_RECORDED INFORMATION_
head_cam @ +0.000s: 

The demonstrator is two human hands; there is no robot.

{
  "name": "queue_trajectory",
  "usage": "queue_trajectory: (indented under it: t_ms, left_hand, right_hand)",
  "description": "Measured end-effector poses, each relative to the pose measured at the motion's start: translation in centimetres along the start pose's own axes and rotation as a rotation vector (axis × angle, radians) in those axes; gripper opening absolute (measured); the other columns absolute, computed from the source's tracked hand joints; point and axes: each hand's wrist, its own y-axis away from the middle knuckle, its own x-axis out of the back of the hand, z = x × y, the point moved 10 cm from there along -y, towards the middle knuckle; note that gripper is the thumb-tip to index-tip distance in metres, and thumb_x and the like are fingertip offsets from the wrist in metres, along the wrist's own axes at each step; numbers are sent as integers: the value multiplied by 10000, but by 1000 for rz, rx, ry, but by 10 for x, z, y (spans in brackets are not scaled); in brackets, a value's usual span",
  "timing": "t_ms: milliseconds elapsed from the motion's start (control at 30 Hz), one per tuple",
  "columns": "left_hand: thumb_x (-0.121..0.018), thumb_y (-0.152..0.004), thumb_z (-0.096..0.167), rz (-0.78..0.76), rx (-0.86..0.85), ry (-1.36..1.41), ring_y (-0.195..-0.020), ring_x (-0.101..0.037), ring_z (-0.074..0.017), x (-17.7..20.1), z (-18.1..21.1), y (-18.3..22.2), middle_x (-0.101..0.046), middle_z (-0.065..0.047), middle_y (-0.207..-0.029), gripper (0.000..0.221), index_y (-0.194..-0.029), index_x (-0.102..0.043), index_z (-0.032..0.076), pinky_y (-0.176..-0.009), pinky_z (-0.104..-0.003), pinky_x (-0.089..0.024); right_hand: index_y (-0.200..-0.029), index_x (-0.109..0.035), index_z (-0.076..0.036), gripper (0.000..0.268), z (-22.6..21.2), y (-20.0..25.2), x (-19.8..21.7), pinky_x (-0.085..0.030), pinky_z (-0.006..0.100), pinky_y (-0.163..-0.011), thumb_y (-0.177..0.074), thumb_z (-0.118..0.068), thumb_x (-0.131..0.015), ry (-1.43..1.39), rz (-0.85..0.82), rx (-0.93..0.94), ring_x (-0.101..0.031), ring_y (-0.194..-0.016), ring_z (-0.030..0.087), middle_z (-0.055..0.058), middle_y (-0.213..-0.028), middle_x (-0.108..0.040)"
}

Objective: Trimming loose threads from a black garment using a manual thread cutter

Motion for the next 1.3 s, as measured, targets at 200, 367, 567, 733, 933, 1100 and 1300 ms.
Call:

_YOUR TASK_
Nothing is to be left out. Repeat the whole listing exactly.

_ANSWER FOR THE TASK_
head_cam @ +0.000s: 

The demonstrator is two human hands; there is no robot.

{
  "name": "queue_trajectory",
  "usage": "queue_trajectory: (indented under it: t_ms, left_hand, right_hand)",
  "description": "Measured end-effector poses, each relative to the pose measured at the motion's start: translation in centimetres along the start pose's own axes and rotation as a rotation vector (axis × angle, radians) in those axes; gripper opening absolute (measured); the other columns absolute, computed from the source's tracked hand joints; point and axes: each hand's wrist, its own y-axis away from the middle knuckle, its own x-axis out of the back of the hand, z = x × y, the point moved 10 cm from there along -y, towards the middle knuckle; note that gripper is the thumb-tip to index-tip distance in metres, and thumb_x and the like are fingertip offsets from the wrist in metres, along the wrist's own axes at each step; numbers are sent as integers: the value multiplied by 10000, but by 1000 for rz, rx, ry, but by 10 for x, z, y (spans in brackets are not scaled); in brackets, a value's usual span",
  "timing": "t_ms: milliseconds elapsed from the motion's start (control at 30 Hz), one per tuple",
  "columns": "left_hand: thumb_x (-0.121..0.018), thumb_y (-0.152..0.004), thumb_z (-0.096..0.167), rz (-0.78..0.76), rx (-0.86..0.85), ry (-1.36..1.41), ring_y (-0.195..-0.020), ring_x (-0.101..0.037), ring_z (-0.074..0.017), x (-17.7..20.1), z (-18.1..21.1), y (-18.3..22.2), middle_x (-0.101..0.046), middle_z (-0.065..0.047), middle_y (-0.207..-0.029), gripper (0.000..0.221), index_y (-0.194..-0.029), index_x (-0.102..0.043), index_z (-0.032..0.076), pinky_y (-0.176..-0.009), pinky_z (-0.104..-0.003), pinky_x (-0.089..0.024); right_hand: index_y (-0.200..-0.029), index_x (-0.109..0.035), index_z (-0.076..0.036), gripper (0.000..0.268), z (-22.6..21.2), y (-20.0..25.2), x (-19.8..21.7), pinky_x (-0.085..0.030), pinky_z (-0.006..0.100), pinky_y (-0.163..-0.011), thumb_y (-0.177..0.074), thumb_z (-0.118..0.068), thumb_x (-0.131..0.015), ry (-1.43..1.39), rz (-0.85..0.82), rx (-0.93..0.94), ring_x (-0.101..0.031), ring_y (-0.194..-0.016), ring_z (-0.030..0.087), middle_z (-0.055..0.058), middle_y (-0.213..-0.028), middle_x (-0.108..0.040)"
}

Objective: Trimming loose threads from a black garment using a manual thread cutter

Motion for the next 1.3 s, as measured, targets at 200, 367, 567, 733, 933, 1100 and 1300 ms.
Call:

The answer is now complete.